[00:17:15] <tystr> I know you can use regex to query,
[00:17:31] <tystr> but is it possible to use capture groups to do an update find/replace ?
[00:18:23] <tystr> e.g. I need to replace part of a string value in a bunch of documents
[00:37:00] <jiffe1> is https://github.com/mikejs/gridfs-fuse/ still the best implementation of a fuse client for gridfs?
[00:50:30] <Honeyman> Hello. Need some hints regarding map/reduce performance and RT usage.
[00:50:37] <Honeyman> 1. As far as I understand, there are limitations in map/reduce which make it generally unusable for "real time" queries.

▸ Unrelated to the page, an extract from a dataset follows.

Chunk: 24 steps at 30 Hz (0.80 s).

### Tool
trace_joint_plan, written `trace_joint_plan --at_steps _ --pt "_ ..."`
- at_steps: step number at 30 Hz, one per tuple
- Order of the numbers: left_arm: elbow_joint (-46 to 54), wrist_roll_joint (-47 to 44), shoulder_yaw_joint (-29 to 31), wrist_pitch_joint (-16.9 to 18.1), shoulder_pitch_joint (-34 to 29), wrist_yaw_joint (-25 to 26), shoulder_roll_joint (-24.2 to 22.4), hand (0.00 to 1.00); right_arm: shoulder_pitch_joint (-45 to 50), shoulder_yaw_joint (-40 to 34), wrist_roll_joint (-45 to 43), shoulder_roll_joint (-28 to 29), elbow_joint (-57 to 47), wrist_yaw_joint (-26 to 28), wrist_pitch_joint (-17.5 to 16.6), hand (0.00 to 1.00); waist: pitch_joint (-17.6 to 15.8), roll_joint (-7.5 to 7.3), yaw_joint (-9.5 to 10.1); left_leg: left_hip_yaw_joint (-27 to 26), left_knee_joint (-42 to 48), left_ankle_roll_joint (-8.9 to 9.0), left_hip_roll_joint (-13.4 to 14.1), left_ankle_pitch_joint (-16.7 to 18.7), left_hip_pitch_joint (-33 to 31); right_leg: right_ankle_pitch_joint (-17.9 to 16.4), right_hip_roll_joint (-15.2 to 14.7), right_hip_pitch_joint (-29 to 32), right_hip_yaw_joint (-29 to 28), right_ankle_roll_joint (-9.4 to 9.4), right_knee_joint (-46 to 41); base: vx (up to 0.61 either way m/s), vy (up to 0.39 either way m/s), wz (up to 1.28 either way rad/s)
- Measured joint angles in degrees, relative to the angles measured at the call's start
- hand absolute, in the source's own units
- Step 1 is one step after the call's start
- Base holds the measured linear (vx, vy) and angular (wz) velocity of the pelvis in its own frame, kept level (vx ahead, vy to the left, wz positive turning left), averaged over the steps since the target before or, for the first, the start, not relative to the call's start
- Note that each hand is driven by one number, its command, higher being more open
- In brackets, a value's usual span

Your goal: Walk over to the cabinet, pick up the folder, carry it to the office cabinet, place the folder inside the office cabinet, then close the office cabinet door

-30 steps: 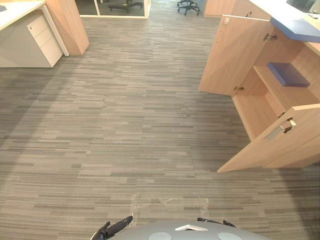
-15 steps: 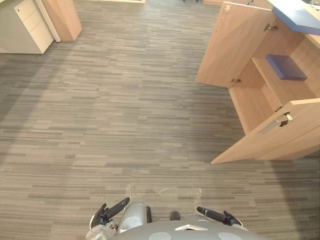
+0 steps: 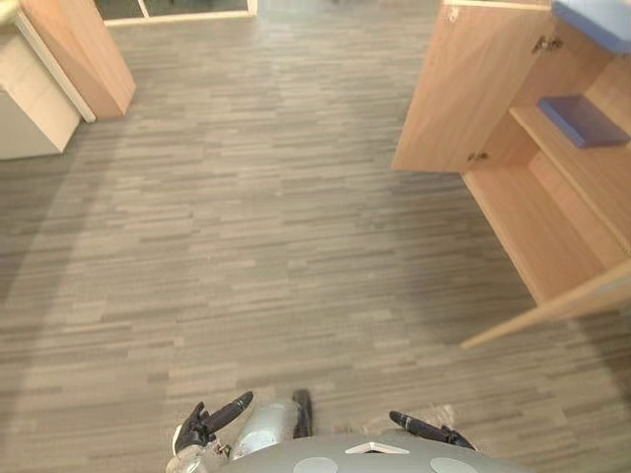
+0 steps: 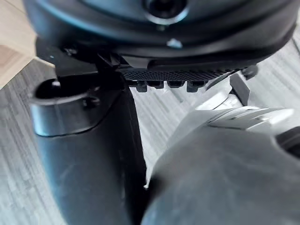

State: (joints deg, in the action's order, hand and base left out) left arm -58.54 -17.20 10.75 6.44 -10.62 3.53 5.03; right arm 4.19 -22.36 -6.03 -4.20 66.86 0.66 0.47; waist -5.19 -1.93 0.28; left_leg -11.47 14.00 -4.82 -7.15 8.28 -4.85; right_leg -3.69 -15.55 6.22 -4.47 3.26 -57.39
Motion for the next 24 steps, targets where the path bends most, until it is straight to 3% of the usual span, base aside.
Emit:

That is, it is generally more intended as, say, an administration tool, rather than a system that can be called on every user request, or even once in a minute/several minutes. Please correct me if I am wrong.
[00:50:58] <Honeyman> 2. The main reason of this is the limitation that only 1 thread of map/reduce can be run at a time (not speaking about sharding, etc). The usual "key-value" queries are not limited with it. Please correct me, again (say, if there is some more important factor than that).
[00:54:57] <Honeyman> 3. Are these issues limiting only, say, the db.col.mapReduce() function, or are there any other subsystems which share the map/reduce internals and hence also should be assumed "non-realtime-safe"? db.col.count(), db.col.distinct(), db.col.group()? Does the aggregation framework from 2.2 has the same limitations as mapReduce()?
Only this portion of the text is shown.